Task statement —
Lines with "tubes": report how many there are in the listing below, giving the number and nothing else.
────────────────────────────────────────
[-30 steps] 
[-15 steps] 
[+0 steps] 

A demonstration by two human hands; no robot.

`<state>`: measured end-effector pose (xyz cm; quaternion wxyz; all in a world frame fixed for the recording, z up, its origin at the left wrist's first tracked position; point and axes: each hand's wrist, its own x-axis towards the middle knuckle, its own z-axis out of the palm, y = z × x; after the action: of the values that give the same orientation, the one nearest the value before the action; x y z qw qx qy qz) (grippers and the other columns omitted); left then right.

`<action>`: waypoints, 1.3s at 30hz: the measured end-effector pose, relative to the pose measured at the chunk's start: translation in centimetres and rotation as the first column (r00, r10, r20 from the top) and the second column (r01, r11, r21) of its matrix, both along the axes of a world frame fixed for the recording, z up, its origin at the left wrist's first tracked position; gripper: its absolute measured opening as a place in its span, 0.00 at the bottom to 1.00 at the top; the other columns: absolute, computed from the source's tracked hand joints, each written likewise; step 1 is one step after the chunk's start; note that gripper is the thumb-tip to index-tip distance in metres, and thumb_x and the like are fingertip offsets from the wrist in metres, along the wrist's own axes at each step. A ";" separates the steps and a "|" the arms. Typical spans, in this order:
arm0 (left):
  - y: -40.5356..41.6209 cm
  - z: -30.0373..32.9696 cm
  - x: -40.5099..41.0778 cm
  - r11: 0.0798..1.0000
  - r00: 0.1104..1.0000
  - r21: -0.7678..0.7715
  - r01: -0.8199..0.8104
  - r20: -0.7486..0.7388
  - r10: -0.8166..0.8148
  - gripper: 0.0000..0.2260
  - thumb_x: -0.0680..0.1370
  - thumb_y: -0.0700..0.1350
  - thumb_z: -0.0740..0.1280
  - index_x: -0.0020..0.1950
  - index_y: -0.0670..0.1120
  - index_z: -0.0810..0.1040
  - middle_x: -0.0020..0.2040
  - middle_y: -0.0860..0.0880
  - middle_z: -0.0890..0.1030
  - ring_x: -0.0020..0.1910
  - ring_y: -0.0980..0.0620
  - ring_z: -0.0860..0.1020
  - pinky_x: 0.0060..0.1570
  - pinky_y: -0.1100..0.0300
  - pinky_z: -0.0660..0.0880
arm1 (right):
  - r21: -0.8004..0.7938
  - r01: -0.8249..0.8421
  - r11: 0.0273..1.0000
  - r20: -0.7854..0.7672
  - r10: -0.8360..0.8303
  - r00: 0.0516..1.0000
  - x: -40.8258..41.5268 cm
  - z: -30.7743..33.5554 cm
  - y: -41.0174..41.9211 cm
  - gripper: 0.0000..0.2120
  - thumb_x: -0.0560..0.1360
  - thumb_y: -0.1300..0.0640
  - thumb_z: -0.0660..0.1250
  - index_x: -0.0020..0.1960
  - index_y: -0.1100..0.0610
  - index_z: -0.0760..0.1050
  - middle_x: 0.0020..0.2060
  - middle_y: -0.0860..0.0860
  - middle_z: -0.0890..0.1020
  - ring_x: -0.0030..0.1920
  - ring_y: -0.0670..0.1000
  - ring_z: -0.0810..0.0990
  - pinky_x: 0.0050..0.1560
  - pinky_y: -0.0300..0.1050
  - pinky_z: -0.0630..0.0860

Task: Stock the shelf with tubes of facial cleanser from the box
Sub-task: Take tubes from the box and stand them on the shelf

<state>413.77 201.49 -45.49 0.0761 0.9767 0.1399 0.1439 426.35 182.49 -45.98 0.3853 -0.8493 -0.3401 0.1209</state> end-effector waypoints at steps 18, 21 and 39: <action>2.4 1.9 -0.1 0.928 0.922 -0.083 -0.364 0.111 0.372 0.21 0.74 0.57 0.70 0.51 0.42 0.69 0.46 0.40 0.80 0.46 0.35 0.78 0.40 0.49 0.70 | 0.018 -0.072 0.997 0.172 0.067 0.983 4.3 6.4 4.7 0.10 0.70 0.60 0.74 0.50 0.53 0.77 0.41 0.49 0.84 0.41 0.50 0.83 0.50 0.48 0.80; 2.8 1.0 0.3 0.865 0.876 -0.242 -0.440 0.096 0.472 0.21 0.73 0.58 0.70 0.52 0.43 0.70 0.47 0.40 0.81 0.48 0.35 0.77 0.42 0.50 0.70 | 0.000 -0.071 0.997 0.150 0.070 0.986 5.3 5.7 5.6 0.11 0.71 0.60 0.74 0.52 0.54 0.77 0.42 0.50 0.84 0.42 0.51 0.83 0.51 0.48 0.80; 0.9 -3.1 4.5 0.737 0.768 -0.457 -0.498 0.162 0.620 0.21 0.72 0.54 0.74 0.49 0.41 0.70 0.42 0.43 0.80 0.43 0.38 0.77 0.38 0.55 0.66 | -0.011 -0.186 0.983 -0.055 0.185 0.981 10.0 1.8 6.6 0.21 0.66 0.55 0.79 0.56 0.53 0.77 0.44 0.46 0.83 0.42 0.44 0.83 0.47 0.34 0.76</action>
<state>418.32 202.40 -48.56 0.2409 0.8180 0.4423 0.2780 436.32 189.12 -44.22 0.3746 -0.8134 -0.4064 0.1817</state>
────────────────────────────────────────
Response area —
2